**Exercise details**.
Each time a line of the listing holds "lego", copy that line.

━━━━━━━━

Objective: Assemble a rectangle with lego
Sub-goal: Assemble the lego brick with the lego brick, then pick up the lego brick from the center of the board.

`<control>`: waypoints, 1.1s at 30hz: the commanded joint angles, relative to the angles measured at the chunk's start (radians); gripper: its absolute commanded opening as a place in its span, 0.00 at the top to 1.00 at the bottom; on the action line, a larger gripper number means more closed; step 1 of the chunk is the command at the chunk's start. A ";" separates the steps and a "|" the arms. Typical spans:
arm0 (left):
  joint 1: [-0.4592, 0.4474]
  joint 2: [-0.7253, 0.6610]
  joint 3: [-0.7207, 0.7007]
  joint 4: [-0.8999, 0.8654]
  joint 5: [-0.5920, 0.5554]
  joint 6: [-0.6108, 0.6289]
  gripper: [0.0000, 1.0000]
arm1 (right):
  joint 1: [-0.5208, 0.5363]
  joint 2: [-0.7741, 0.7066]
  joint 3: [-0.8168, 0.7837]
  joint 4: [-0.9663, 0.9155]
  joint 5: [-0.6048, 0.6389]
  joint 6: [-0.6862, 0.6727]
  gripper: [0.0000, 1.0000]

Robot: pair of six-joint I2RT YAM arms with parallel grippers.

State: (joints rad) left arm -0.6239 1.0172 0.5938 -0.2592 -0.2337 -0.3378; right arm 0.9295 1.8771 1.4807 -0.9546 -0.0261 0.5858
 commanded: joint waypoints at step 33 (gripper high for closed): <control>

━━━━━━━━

**Answer area**.
Objective: Assemble a rectangle with lego
Sub-goal: Assemble the lego brick with the lego brick, then pick up the lego brick from the center of the board.

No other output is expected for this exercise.